The rebel/pro-rebel narrative
Rebel and pro-rebel sources quickly claimed that the convoy had been destroyed in airstrikes conducted by the Syrian Arab Airforce (SyAAF), the Russian Airforce (RuAF), or both. There were however, a number of significant discrepancies in the reporting of the type of aircraft and weapons that were allegedly responsible.

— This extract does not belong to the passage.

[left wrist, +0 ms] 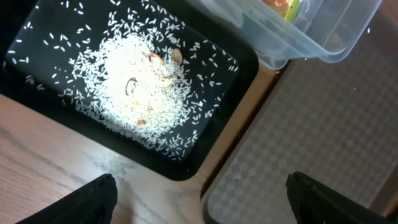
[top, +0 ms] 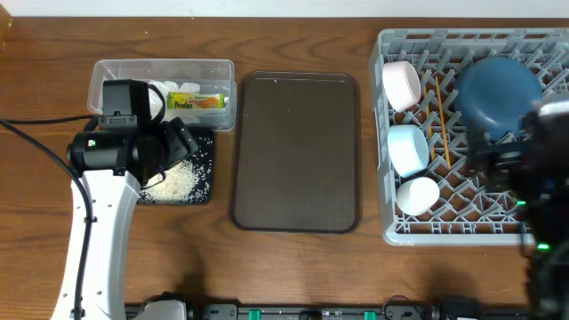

In video recorded as the incident was unfolding, the first responders from the Syrian Civil Defence Force (referred to hereafter as the White Helmets), claimed that the convoy had been attacked by barrel bombs dropped from helicopters and surface to surface missiles. But at 20.47 on the evening of the incident, the White Helmets posted what has become their official account of the incident on their Facebook page. This stated that, “Today, at 7:12 PM, regime helicopters targeted a Syrian Red Crescent warehouse in the town of Urem in the western countryside of Aleppo. A total of four regime helicopters targeted it with 8 barrel bombs. Russian aircraft then struck the location with cluster bombs, preventing the civil defense from reaching the location of the attack, giving first aid to those requiring it and removing the dead bodies. 25 vehicles have been burnt and the fire has not yet been put out. The head of the Syrian Red Crescent, Omar Barakat, was killed along with eight of his staff. More than ten drivers have been burned to death.”[i]
Rebel activists and media outlets circulated powerful video footage of the incident as it happened, which showed explosions and the convoy burning. The soundtrack also seemed to include the sound of a jet flying overhead. Further images and footage taken the following day showed heavily damaged buildings and burnt out trucks. These images were widely re-tweeted and reported in the mainstream media:
However, a BBC producer who reviewed the video footage concluded that barrel bombs were used:
To support this analysis, a fragment of metal recovered from the scene was claimed to be part of a barrel bomb:[ii]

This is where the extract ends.